**TASK OBJECTIVE**
Transcribe everything in the listing below exactly, except the pictures.

[DATASET EXCERPT Boundary: Start]

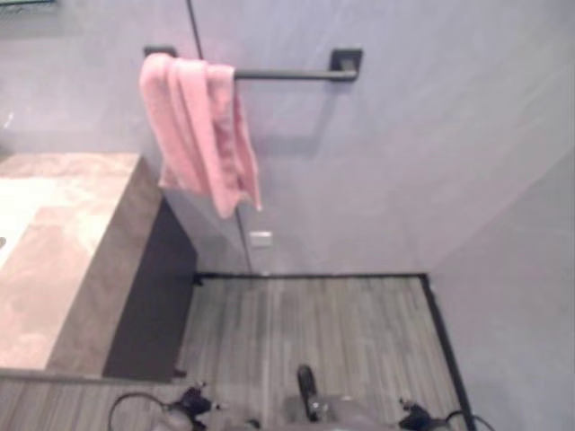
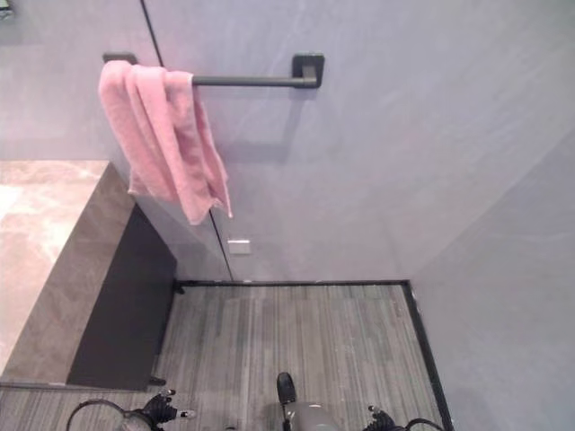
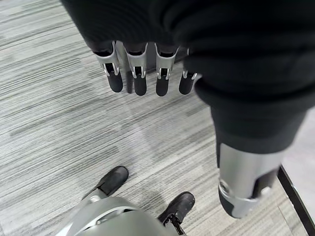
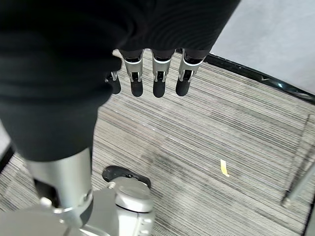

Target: Put brush and paste in cup on sink, flatten towel.

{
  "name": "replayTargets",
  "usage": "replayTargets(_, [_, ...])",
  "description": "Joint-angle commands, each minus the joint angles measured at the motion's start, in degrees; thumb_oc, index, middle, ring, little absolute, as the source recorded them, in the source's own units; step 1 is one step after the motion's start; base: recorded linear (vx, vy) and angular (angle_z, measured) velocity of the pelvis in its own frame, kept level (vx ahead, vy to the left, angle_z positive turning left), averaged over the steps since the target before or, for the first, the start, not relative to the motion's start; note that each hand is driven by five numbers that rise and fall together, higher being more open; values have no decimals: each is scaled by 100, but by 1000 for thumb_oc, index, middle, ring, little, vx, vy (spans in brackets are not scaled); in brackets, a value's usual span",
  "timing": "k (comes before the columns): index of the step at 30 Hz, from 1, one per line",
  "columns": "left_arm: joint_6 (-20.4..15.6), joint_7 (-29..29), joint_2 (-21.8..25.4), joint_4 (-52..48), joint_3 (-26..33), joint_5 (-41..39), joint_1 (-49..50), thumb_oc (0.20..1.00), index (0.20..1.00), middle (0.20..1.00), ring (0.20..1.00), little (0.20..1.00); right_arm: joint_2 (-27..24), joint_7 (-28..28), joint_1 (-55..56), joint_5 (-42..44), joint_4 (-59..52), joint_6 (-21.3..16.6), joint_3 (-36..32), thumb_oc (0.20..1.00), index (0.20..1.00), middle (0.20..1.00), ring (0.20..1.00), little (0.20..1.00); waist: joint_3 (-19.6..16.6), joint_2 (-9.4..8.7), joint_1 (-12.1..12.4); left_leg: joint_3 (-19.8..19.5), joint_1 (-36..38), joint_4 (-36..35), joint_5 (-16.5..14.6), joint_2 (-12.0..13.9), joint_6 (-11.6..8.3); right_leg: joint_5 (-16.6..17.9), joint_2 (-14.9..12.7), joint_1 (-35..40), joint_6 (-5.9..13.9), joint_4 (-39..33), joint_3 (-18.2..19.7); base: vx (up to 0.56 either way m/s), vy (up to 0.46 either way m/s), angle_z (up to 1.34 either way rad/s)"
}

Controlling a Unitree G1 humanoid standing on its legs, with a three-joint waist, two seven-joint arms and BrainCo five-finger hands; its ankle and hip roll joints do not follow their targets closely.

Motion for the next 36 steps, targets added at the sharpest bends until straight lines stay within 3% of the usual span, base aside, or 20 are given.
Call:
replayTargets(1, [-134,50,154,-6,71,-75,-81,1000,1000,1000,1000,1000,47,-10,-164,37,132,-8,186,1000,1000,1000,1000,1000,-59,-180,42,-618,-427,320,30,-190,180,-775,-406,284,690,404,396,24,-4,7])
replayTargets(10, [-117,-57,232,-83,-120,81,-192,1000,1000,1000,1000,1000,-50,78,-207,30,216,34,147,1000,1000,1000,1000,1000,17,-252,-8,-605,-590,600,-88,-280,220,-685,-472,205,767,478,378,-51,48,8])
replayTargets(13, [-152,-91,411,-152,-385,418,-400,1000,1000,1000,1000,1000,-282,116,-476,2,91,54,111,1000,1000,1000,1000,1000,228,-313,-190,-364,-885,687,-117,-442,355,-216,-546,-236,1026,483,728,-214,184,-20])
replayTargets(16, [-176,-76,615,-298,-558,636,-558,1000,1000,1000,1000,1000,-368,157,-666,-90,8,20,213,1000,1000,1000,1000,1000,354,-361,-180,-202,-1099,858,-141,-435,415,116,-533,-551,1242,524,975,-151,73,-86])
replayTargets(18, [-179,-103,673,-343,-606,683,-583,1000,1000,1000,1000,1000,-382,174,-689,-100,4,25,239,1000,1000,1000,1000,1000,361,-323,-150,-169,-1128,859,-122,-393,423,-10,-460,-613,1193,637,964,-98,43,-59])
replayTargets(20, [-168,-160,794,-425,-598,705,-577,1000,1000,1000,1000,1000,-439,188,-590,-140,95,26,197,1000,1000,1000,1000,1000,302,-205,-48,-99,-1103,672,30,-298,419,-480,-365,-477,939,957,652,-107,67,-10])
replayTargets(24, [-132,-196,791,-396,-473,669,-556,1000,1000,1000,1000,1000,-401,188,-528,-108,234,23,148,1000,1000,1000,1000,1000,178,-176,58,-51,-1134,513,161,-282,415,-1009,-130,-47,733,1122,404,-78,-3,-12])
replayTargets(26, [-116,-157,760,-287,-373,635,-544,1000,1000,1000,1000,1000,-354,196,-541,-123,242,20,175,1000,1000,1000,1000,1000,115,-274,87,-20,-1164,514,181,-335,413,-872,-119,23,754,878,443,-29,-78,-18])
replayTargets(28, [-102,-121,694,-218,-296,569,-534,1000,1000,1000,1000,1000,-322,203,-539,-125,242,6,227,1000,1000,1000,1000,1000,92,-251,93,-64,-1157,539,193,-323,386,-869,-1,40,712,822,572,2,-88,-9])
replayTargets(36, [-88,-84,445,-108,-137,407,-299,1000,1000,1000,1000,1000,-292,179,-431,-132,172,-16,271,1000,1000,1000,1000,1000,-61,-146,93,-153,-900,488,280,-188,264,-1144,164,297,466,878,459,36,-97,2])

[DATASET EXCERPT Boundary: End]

**ANSWER SECTION**
Target: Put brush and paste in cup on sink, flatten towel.

{
  "name": "replayTargets",
  "usage": "replayTargets(_, [_, ...])",
  "description": "Joint-angle commands, each minus the joint angles measured at the motion's start, in degrees; thumb_oc, index, middle, ring, little absolute, as the source recorded them, in the source's own units; step 1 is one step after the motion's start; base: recorded linear (vx, vy) and angular (angle_z, measured) velocity of the pelvis in its own frame, kept level (vx ahead, vy to the left, angle_z positive turning left), averaged over the steps since the target before or, for the first, the start, not relative to the motion's start; note that each hand is driven by five numbers that rise and fall together, higher being more open; values have no decimals: each is scaled by 100, but by 1000 for thumb_oc, index, middle, ring, little, vx, vy (spans in brackets are not scaled); in brackets, a value's usual span",
  "timing": "k (comes before the columns): index of the step at 30 Hz, from 1, one per line",
  "columns": "left_arm: joint_6 (-20.4..15.6), joint_7 (-29..29), joint_2 (-21.8..25.4), joint_4 (-52..48), joint_3 (-26..33), joint_5 (-41..39), joint_1 (-49..50), thumb_oc (0.20..1.00), index (0.20..1.00), middle (0.20..1.00), ring (0.20..1.00), little (0.20..1.00); right_arm: joint_2 (-27..24), joint_7 (-28..28), joint_1 (-55..56), joint_5 (-42..44), joint_4 (-59..52), joint_6 (-21.3..16.6), joint_3 (-36..32), thumb_oc (0.20..1.00), index (0.20..1.00), middle (0.20..1.00), ring (0.20..1.00), little (0.20..1.00); waist: joint_3 (-19.6..16.6), joint_2 (-9.4..8.7), joint_1 (-12.1..12.4); left_leg: joint_3 (-19.8..19.5), joint_1 (-36..38), joint_4 (-36..35), joint_5 (-16.5..14.6), joint_2 (-12.0..13.9), joint_6 (-11.6..8.3); right_leg: joint_5 (-16.6..17.9), joint_2 (-14.9..12.7), joint_1 (-35..40), joint_6 (-5.9..13.9), joint_4 (-39..33), joint_3 (-18.2..19.7); base: vx (up to 0.56 either way m/s), vy (up to 0.46 either way m/s), angle_z (up to 1.34 either way rad/s)"
}

Controlling a Unitree G1 humanoid standing on its legs, with a three-joint waist, two seven-joint arms and BrainCo five-finger hands; its ankle and hip roll joints do not follow their targets closely.

Motion for the next 36 steps, targets added at the sharpest bends until straight lines stay within 3% of the usual span, base aside, or 20 are given.
Call:
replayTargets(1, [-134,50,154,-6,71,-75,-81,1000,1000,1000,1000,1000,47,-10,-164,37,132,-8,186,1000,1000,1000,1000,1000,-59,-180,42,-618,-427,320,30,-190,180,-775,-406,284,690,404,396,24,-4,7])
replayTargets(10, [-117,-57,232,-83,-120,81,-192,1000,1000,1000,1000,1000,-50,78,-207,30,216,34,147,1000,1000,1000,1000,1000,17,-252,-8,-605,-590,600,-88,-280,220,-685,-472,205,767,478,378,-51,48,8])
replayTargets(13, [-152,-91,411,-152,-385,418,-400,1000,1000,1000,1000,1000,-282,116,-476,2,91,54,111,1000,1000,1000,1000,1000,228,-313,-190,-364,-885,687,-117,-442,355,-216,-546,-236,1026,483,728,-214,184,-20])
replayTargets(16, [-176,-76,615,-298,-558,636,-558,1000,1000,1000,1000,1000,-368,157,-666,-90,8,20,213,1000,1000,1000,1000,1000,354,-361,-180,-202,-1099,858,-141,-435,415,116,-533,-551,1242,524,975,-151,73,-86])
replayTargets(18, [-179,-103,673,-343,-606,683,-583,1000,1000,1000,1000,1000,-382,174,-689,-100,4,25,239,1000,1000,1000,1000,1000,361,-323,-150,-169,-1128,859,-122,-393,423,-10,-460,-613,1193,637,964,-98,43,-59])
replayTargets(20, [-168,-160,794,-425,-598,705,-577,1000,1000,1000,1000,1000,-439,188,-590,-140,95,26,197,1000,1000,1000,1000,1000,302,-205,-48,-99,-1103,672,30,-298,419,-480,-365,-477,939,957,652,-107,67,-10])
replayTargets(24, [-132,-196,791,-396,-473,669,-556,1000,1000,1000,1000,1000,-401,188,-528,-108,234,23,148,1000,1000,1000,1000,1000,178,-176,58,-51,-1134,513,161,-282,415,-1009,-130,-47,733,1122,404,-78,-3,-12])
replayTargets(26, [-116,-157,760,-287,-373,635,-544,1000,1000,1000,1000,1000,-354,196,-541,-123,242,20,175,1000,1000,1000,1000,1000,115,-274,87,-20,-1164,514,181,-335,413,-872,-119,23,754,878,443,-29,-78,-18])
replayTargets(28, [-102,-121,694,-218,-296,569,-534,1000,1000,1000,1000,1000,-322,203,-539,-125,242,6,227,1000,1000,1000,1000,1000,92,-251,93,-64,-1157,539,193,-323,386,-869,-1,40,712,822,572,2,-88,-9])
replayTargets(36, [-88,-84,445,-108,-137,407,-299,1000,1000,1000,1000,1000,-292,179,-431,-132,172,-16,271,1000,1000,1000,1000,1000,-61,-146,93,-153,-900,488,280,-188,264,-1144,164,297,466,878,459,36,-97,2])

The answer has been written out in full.